=== What you need to do ===
The expected answer is a single number, namely how many lines in the data below hold the word "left".

(Recorded data begins)

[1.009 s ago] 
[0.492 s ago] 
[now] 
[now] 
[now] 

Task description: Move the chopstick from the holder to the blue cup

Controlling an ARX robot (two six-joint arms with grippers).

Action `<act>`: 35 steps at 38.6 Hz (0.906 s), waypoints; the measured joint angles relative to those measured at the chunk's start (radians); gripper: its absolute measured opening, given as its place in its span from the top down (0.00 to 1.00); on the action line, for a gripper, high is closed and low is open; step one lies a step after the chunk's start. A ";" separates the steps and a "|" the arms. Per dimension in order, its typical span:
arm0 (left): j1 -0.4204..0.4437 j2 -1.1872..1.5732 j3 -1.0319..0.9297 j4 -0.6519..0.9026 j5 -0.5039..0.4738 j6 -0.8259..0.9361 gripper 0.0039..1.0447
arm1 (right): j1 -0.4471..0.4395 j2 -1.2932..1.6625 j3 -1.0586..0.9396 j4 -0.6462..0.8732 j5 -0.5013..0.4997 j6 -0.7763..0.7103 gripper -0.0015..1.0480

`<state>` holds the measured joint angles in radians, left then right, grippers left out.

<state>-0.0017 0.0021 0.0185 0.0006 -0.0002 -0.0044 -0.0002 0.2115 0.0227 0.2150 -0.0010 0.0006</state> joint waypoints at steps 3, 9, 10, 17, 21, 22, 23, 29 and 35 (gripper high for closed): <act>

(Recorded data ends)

=== Exercise response ===
2